§ Work request:
When you write out the listing, keep every character and omit the pictures.

§ Given material:
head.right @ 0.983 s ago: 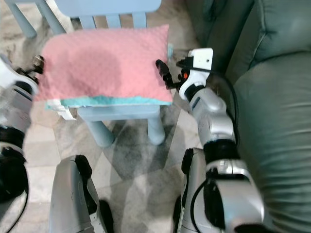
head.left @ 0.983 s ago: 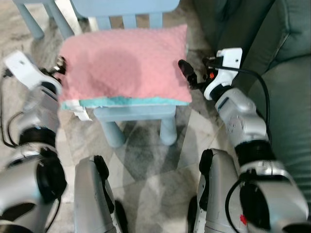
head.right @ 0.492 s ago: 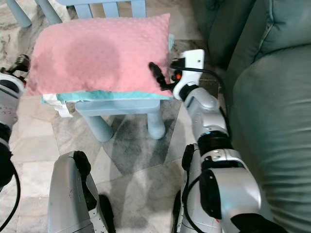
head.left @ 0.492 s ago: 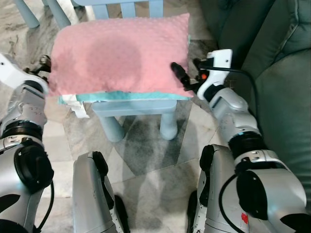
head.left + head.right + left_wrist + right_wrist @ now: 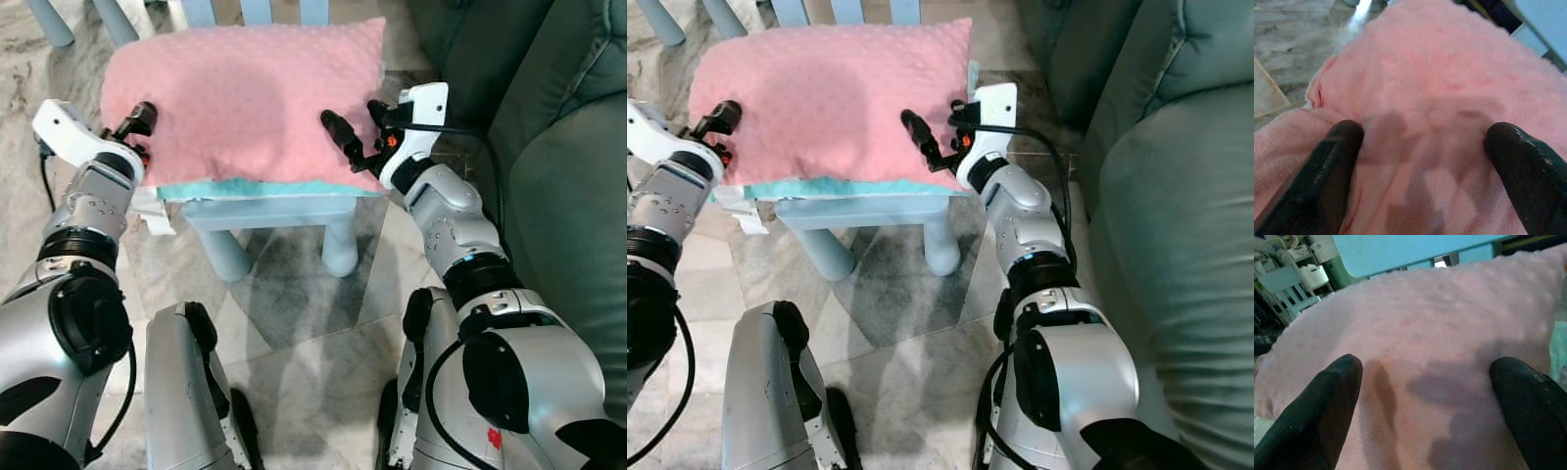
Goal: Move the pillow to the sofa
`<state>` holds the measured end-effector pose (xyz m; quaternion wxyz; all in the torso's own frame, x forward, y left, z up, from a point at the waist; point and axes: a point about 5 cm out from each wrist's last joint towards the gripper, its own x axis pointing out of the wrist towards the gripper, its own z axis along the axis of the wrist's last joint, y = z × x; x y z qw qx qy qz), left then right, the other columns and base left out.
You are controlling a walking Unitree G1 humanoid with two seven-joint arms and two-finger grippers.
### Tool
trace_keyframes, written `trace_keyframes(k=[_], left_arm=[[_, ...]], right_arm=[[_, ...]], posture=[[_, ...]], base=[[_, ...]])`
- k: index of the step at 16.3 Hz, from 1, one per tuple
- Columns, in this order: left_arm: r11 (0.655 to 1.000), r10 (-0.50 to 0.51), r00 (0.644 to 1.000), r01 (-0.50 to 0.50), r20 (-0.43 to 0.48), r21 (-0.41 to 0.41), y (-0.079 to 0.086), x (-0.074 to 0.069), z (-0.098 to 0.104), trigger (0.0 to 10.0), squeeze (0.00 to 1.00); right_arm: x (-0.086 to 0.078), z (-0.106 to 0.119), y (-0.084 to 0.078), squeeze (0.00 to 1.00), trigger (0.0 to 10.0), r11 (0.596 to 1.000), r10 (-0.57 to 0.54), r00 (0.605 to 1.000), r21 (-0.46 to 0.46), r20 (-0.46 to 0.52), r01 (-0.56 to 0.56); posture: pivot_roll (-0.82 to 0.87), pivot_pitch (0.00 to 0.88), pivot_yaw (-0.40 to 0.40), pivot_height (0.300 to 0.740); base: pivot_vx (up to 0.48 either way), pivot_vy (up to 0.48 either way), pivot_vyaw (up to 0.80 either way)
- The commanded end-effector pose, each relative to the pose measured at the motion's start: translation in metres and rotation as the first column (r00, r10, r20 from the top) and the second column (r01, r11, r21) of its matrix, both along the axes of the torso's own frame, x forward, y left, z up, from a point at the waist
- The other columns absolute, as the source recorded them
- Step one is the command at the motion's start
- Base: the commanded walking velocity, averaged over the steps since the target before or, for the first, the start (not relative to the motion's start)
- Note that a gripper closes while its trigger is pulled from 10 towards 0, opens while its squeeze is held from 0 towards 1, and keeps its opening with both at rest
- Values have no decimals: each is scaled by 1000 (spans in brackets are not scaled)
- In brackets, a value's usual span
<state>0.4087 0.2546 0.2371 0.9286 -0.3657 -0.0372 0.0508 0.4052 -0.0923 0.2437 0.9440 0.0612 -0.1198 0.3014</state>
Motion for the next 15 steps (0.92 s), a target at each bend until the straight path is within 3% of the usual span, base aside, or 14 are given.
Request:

§ Response to this exercise:
head.right @ 0.983 s ago: 
head.left @ 0.983 s ago: 
head.right @ 0.492 s ago: 
head.left @ 0.492 s ago: 
head.left + head.right + left_wrist + right_wrist @ now: 
Goal: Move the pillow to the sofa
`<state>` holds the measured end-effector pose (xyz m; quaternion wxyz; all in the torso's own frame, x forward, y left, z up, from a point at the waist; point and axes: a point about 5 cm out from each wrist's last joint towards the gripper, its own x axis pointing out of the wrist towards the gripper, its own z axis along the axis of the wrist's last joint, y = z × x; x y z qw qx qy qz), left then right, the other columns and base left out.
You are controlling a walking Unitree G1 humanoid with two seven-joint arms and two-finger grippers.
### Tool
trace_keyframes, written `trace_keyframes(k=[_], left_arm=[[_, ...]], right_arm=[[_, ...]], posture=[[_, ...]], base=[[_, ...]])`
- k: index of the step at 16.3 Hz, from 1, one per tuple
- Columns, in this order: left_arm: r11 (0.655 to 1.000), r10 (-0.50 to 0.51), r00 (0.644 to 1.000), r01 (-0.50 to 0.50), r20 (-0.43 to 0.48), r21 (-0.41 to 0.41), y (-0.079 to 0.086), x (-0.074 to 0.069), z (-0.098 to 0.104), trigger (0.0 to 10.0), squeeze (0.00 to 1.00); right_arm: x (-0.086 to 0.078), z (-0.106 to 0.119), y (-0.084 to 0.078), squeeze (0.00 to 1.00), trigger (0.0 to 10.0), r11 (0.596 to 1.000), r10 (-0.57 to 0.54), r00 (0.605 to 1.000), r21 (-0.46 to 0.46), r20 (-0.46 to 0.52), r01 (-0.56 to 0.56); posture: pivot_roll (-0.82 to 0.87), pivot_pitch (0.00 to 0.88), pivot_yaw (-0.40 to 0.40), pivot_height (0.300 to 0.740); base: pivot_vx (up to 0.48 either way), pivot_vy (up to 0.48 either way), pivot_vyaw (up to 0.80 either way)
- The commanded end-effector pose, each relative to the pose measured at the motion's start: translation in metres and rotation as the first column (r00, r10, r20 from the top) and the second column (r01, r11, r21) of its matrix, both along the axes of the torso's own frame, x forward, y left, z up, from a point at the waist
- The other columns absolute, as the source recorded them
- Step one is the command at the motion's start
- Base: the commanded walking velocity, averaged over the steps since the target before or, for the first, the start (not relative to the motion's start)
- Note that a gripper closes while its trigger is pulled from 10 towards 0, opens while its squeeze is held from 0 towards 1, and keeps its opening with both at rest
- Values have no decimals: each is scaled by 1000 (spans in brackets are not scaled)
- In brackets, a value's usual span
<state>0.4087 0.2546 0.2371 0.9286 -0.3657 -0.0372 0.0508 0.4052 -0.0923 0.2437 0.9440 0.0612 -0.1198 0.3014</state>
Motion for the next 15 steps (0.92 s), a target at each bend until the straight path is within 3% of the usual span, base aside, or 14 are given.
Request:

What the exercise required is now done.